Las bolsas de hielo, ampliamente utilizadas en aplicaciones médicas, conservación de alimentos, transporte en cadena de frío y compresas frías diarias, dependen de las características de cambio de fase de su material de relleno interno para su función principal. Comprender los componentes principales de las bolsas de hielo y sus mecanismos de acción ayuda a seleccionar el producto adecuado para diferentes escenarios.

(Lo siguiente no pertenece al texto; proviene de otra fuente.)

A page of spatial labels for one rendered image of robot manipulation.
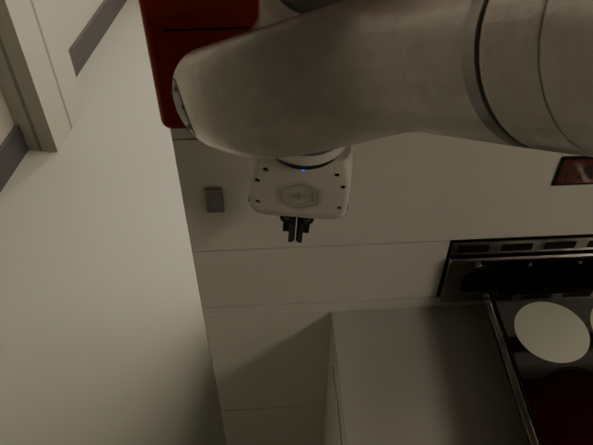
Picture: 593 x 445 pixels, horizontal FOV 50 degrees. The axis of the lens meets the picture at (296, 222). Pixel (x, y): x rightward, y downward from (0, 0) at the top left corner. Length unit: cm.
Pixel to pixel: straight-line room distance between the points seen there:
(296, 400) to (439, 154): 62
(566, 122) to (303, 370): 94
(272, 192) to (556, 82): 42
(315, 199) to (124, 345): 145
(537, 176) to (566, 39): 64
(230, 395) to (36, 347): 99
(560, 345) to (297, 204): 46
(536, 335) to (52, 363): 147
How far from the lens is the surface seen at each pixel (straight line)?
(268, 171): 61
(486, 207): 89
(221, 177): 80
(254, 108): 40
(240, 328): 104
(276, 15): 47
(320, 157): 56
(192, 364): 194
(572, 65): 24
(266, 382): 118
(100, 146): 271
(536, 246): 98
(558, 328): 97
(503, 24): 27
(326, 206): 64
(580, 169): 89
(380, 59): 35
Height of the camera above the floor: 164
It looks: 46 degrees down
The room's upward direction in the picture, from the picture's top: straight up

El relleno de las bolsas de hielo suele consistir en un agente de almacenamiento en frío y un material de embalaje exterior. El agente de almacenamiento en frío es el componente clave para lograr el efecto de enfriamiento, y los tipos comunes incluyen soluciones de sales inorgánicas, materiales poliméricos y materiales para bolsas de hielo de base biológica-. Las bolsas de hielo con solución de sal inorgánica utilizan compuestos como nitrato de amonio, cloruro de sodio o acetato de sodio disueltos en agua para formar una solución sobresaturada, que regula la temperatura mediante reacciones químicas exotérmicas o endotérmicas. Estas bolsas de hielo son económicas, pero tienen una precisión de control de temperatura limitada y pueden romperse debido a la expansión del cristal, lo que requiere un uso cuidadoso.
Las bolsas de hielo de material polimérico se han vuelto cada vez más populares en los últimos años. Su componente principal son las resinas-que absorben agua, como el poliacrilato de sodio o el alcohol polivinílico. Estos materiales liberan energía fría en ambientes de baja-temperatura al adsorber físicamente grandes cantidades de agua, exhibiendo características como estabilidad de temperatura, alta reutilización y alta seguridad. Algunos productos-de alta gama añaden espesantes como carboximetilcelulosa para optimizar el flujo del gel y prolongar la duración de la retención a baja temperatura. Las bolsas de bio-hielo utilizan productos de fermentación microbiana o extractos de plantas naturales como medio de enfriamiento de liberación lenta-, adecuado para escenarios médicos químicamente sensibles, como el transporte de vacunas o el enfriamiento de heridas.
Los materiales de embalaje exterior están hechos principalmente de película compuesta de polietileno o TPU, lo que requiere resistencia a bajas-temperaturas, resistencia a perforaciones y hermeticidad. Algunas bolsas de hielo-para fines especiales utilizan materiales biodegradables para cumplir con los requisitos de protección ambiental. Vale la pena señalar que las bolsas de hielo con diferentes composiciones tienen rangos de temperatura aplicables significativamente diferentes; por ejemplo, las bolsas de hielo con sal inorgánica pueden alcanzar temperaturas tan bajas como -18 grados, mientras que las bolsas de biohielo suelen mantener un rango de 0 a 5 grados.
Con el crecimiento de la logística de la cadena de frío y las necesidades médicas, la tecnología de composición de las bolsas de hielo continúa optimizándose. Las direcciones de desarrollo futuras incluyen mejorar la precisión de las temperaturas de cambio de fase, mejorar el respeto al medio ambiente de los materiales y reducir los costos de uso. Al elegir las bolsas de hielo, los usuarios deben considerar los requisitos de temperatura y las necesidades de seguridad del escenario de aplicación específico y evaluar racionalmente las características de la composición para garantizar la eficacia.